Impact of intrinsic parameter fluctuations on circuits

Scott Roy, Binjie Cheng, and Asen Asenov

Background

Progressive scaling of CMOS transistors has driven the phenomenal success of the semiconductor industry, delivering faster, cheaper circuits with ever increasing functionality. Silicon technology has now entered the nano-CMOS era with 40 nm MOSFETs in mass production at the current 90 nm technology node [1] and sub-10 nm transistors expected to be in production by 2018 [2] - although the classic MOSFET architecture is likely to be surpassed by ultra-thin-body SOI or FinFET technologies [3]. However, it is widely recognised that variability in device characteristics represent a major challenge to the scaling and integration of both present and next generation nano-CMOS transistors and circuits, as described in our work on the Simulation of intrinsic parameter fluctuations in nano-CMOS devices

This variation will be one of the drivers of revolutionary changes in the way in which future integrated circuits and systems are designed.
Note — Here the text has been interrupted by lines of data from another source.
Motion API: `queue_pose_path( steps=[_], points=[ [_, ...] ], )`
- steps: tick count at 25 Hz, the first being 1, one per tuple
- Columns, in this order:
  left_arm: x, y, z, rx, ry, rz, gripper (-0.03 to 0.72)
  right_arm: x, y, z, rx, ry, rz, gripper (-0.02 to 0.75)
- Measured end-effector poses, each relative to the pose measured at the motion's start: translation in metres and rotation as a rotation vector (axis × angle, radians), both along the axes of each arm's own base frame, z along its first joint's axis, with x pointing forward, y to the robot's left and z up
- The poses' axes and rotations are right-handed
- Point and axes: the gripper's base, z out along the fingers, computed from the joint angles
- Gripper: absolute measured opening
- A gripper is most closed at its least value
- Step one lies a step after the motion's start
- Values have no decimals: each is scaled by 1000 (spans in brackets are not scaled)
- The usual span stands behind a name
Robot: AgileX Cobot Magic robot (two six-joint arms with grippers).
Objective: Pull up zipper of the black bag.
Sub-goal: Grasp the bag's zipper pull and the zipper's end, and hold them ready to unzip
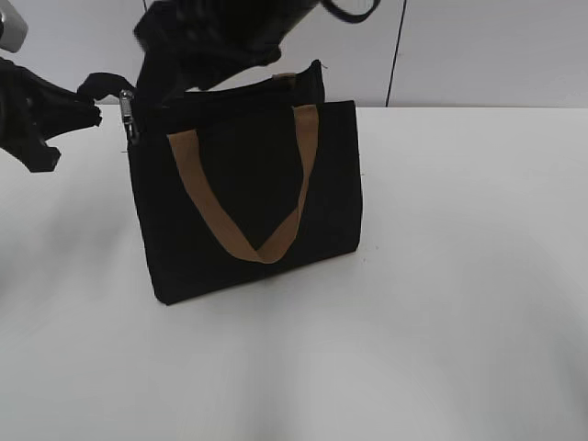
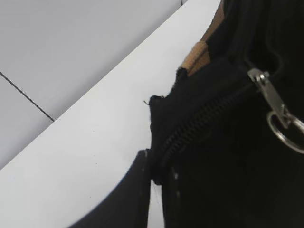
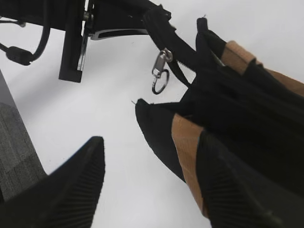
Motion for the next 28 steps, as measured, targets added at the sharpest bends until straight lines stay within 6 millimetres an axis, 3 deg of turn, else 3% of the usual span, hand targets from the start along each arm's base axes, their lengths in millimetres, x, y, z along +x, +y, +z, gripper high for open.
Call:
queue_pose_path(
  steps=[7, 15, 28],
  points=[
    [-1, 0, 2, -1, -5, 2, 31, -2, 27, -27, 4, 23, 8, 376],
    [-3, 0, 7, 2, -20, 1, 31, 7, 35, -32, 100, 41, -67, 370],
    [-9, 0, 20, -16, -55, 1, 30, 19, 41, -59, 85, 65, -100, 368]
  ],
)
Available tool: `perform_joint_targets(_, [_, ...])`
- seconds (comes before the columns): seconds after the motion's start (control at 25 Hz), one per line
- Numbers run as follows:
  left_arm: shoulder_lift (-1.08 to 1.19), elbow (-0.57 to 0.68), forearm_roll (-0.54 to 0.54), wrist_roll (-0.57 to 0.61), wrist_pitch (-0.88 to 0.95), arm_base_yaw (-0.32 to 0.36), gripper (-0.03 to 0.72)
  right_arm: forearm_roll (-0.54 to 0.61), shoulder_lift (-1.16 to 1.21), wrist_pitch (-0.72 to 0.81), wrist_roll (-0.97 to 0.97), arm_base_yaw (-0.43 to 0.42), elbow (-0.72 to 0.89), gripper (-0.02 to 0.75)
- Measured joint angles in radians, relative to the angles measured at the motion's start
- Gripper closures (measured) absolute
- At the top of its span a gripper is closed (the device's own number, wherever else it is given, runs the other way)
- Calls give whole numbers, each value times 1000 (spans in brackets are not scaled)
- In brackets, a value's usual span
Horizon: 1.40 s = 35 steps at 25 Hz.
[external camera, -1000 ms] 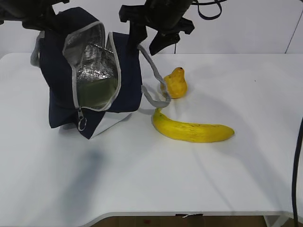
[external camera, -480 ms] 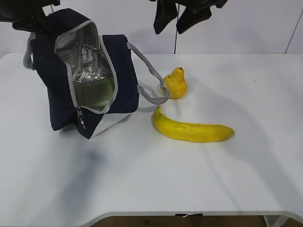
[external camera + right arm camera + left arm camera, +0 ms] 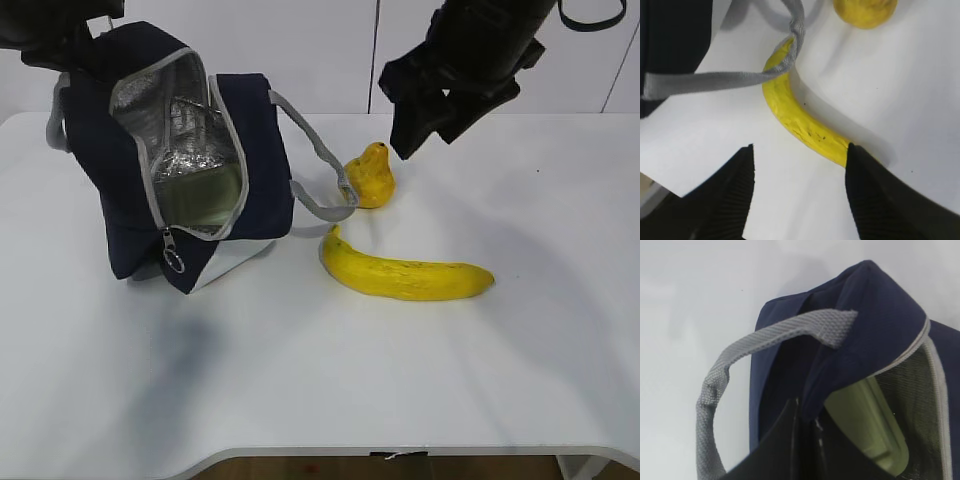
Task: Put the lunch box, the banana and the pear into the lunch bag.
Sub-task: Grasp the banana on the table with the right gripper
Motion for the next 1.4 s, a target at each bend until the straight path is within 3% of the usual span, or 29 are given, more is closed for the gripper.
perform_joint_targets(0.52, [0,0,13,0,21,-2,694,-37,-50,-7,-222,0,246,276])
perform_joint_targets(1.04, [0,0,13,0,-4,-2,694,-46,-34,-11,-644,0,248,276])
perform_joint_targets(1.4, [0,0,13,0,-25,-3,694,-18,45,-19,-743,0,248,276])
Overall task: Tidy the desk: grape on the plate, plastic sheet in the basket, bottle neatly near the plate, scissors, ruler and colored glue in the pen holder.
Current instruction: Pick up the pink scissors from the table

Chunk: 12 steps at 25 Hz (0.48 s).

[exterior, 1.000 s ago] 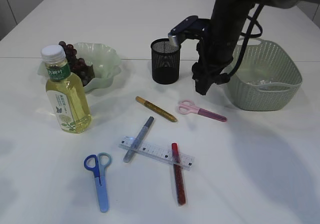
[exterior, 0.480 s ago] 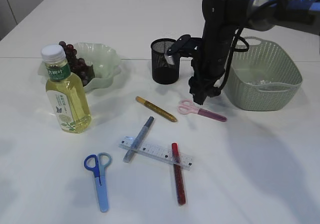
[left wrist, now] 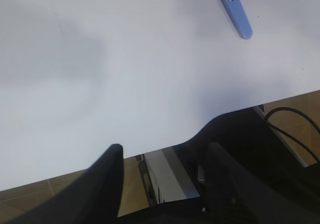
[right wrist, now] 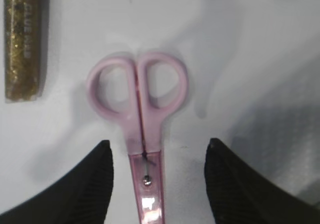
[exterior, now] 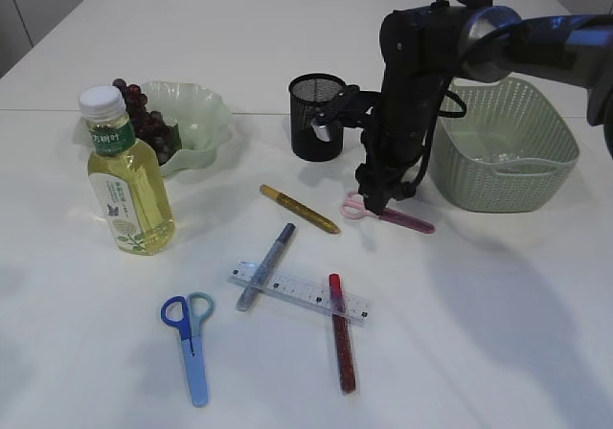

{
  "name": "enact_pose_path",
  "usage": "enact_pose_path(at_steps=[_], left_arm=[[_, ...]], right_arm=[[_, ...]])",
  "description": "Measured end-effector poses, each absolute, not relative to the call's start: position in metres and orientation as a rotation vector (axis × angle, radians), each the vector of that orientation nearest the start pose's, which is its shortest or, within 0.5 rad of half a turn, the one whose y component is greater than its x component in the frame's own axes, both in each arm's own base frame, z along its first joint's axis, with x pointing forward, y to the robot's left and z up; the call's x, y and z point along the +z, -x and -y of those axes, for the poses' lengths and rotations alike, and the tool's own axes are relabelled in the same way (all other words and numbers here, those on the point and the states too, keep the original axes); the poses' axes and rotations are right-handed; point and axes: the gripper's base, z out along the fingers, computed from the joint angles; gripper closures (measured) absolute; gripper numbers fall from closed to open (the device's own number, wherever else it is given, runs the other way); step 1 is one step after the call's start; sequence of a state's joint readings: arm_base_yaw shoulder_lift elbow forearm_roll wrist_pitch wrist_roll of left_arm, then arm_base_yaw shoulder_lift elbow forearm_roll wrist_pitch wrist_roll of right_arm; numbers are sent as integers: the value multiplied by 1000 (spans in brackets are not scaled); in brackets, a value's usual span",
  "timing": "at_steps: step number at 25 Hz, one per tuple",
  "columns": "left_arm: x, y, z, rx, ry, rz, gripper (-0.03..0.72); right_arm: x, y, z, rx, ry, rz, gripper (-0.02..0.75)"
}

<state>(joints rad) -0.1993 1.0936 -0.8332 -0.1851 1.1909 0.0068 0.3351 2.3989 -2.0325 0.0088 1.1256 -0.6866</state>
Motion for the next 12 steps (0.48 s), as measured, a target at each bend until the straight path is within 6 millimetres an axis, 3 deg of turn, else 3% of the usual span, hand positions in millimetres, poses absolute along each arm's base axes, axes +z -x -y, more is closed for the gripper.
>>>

For example the illustration below shows that for 35 nm gate length MOSFETs, traditionally designed SRAM will fail to meet the required noise margins for acceptable chip yield, due to intrinsic parameter fluctuations. To obtain the yield necessary, the cell ratio (and thus the silicon area of each cell) must be increased, negating the scaling advantage of moving to a 35 nm process. New circuit design techniques, informed by fluctuation analysis, are needed to give the continued systems improvements predicted in the ITRS.

Fig.1a Fig.1b Fig.1c
(a) (b) (c)
Fig. 1 The problem of intrinsic parameter fluctuations. (a) 3D simulation of potential in a 35×35 nm MOSFET featuring random discrete dopants. Channel potential variations due to different dopant configurations give different I–V characteristics from device to device. (b) I–V characteristics of an ensemble of 200 such devices clearly showing variations in off- and on-current. (c) Calculated distribution of noise margins in SRAM cells constructed from members of the ensemble of MOSFETs. Some SRAMs with cell ratio = 1 have zero noise margin and never operate correctly. Only SRAMs with cell ratio >3 have sufficient noise margin to give 90% yield in 1Mbit memories under normal operating conditions.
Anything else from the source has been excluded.